I agree with @Abeiku’s initial point. In the situation described, you have been given a permanent discount. That discount should be reflected in the cost of inventory, because no matter what happens in the future you have paid less for the goods.
Allocating the discount to an income account by entering a negative line item will balance your books. But it will also do two undesirable things:
- Add to your current taxable income. Although an offsetting reduction will eventually occur when the goods are sold, you might keep slow-moving items in inventory for years. Meanwhile, you will have paid tax on the income you did not yet receive. And later, you will claim a deduction for an expense you did not really incur.
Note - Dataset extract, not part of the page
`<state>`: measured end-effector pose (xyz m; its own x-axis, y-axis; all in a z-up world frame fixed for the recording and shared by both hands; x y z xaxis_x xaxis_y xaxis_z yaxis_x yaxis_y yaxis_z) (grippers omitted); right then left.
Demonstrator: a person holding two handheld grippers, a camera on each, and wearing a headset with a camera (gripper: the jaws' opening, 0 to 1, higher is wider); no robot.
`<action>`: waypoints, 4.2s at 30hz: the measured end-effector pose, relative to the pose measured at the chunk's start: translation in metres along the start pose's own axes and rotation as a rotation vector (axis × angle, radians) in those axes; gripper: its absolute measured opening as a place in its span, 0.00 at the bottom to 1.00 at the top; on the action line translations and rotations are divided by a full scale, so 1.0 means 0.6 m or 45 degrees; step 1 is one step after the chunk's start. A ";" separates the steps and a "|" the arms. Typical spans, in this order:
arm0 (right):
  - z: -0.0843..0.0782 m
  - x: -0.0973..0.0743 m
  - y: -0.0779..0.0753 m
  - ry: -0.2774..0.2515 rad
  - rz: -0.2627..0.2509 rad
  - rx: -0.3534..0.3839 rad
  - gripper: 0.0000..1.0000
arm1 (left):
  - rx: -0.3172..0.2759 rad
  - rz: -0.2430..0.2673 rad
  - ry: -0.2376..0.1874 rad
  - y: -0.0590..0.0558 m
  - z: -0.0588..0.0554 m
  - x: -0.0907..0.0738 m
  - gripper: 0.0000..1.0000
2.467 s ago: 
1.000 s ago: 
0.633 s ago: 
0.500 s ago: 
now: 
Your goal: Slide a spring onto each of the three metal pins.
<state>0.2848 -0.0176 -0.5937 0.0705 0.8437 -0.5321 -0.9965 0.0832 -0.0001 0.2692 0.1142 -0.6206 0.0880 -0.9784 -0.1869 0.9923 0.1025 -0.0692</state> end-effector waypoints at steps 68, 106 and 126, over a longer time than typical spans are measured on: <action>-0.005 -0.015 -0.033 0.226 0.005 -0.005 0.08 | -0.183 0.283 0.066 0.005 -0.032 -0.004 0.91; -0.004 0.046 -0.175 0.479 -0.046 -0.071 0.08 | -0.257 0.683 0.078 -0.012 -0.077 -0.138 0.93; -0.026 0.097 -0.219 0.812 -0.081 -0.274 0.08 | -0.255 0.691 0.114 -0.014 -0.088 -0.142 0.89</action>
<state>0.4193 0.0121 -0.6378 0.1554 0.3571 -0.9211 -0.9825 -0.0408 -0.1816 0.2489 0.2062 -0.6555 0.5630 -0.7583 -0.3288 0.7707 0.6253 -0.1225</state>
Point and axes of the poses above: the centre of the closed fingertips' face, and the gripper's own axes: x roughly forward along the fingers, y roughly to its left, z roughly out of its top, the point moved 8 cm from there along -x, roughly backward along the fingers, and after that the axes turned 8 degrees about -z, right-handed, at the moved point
- Add to the current value of Inventory on hand. This overstates your current assets. As mentioned above, this overvaluation is what will eventually (hopefully) give you a larger cost of goods expense. But until that happens, you will be misrepresenting your position on your balance sheet. Auditors will not like this. Bankers will not like this. And, in some jurisdictions, inventory on hand is taxable every year as a property tax, so you will not like this.
As @Abeiku wrote, normal accounting practice does not build warranty allowances into assets. It considers potential warranty costs when setting profit margins, then records warranty costs as current expenses. So in your example, the question you should be asking is how much margin do you need to add to the €50 cost when setting your sales price. If there is a 10% chance you will have to replace the item under warranty, add €5 plus your desired profit. If there is a 50% chance, add €25 plus desired profit. Any future warranty costs can then be posted to a current expense account, reducing profit and net income in the period when they occur.
One other thing you might consider is transferring some of your current net profit from Retained earnings to a warranty reserve equity account for visibility. But, understand that this would really just be a subdivision of Retained earnings.